Nadine prit en ses bras la frêle enfant qui arrivait, toute ensommeillée encore, pâle et grelottante, et se hâta de la rapporter dans sa couchette de cuivre. Maggie, déjà enfouie jusqu'au cou sous les couvertures, regardait sa «grande» de ses yeux brillants. Son petit nez en l'air, sa bouche malicieuse, tout son visage frétillait de santé, de vie.

—Ouvre les contrevents, dit-elle. Oh! qu'il fait bon chez nous! Comme on y dort bien! Tiens! Tu as fait mettre des rideaux neufs! Je n'avais pas remarqué cela, hier soir! Ces coquelicots roses sont très jolis, et comme ils vont bien avec la tapisserie! Qu'elle est gentille notre chambre! N'est-ce pas, Luce? Autre chose que le dortoir de la pension, avec ses odieux murs peints en gris qui ont l'air d'être faits en brouillard, et ces durs lits de fer, hein! Fait-il froid, dehors? Y a-t-il de la neige?
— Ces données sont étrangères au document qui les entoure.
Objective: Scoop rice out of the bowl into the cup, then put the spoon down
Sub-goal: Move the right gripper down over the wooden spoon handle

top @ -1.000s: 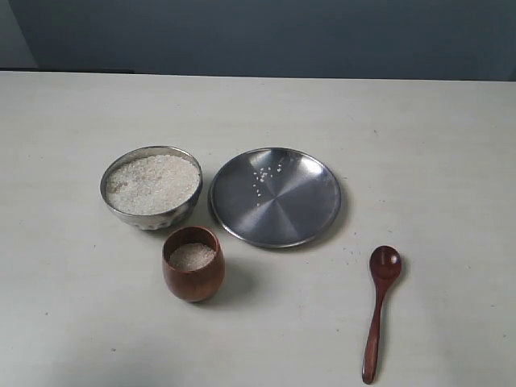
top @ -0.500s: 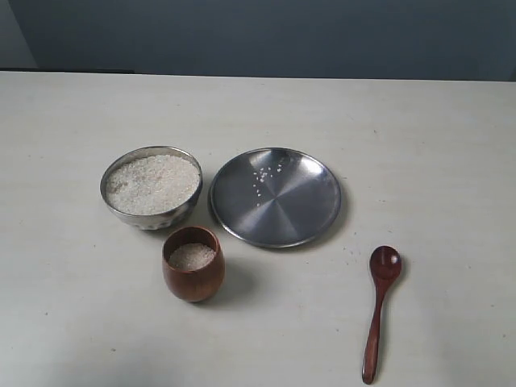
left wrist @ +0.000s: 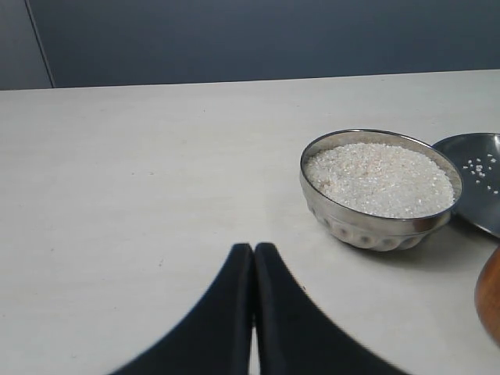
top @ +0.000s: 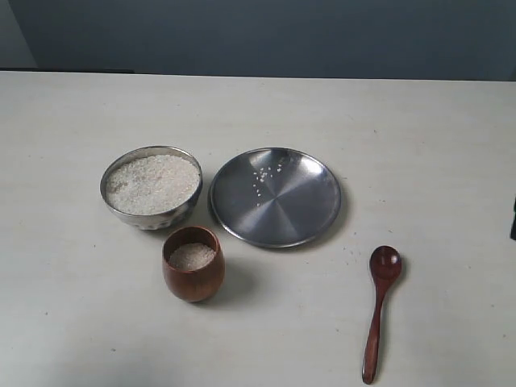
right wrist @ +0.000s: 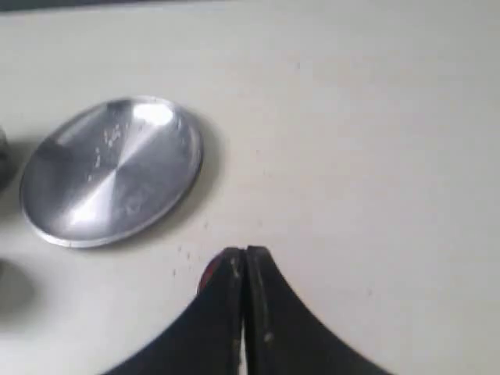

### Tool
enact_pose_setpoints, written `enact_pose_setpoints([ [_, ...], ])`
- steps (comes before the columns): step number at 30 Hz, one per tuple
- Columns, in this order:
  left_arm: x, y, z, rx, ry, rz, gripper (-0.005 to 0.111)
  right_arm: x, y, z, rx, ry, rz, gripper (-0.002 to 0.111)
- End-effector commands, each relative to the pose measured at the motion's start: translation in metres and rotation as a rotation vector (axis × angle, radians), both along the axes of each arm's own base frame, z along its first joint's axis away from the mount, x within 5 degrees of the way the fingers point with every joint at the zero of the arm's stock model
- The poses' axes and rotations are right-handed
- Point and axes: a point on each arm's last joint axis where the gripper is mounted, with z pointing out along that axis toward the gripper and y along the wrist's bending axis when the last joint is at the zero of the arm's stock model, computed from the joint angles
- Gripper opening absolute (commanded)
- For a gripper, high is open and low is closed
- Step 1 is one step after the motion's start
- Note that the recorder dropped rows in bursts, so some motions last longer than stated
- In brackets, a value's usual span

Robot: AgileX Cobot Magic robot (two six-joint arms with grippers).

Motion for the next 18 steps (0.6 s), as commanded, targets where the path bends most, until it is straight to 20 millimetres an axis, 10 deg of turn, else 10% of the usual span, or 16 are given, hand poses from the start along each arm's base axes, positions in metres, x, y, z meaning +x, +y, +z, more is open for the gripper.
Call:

—Oui, sur les sommets, pas ici, dit la grande soeur en refermant la fenêtre.

—Quel malheur! Noël, sans neige, ce n'est plus ça.

—Qui veut déjeuner dans son lit?

—Moi!

—Moi!

—Bon! Je vous ai gardé un peu de la galette d'hier soir. Lucette, sonne pour qu'Agnese apporte le chocolat. Es-tu contente de ce que tu as trouvé dans ton soulier?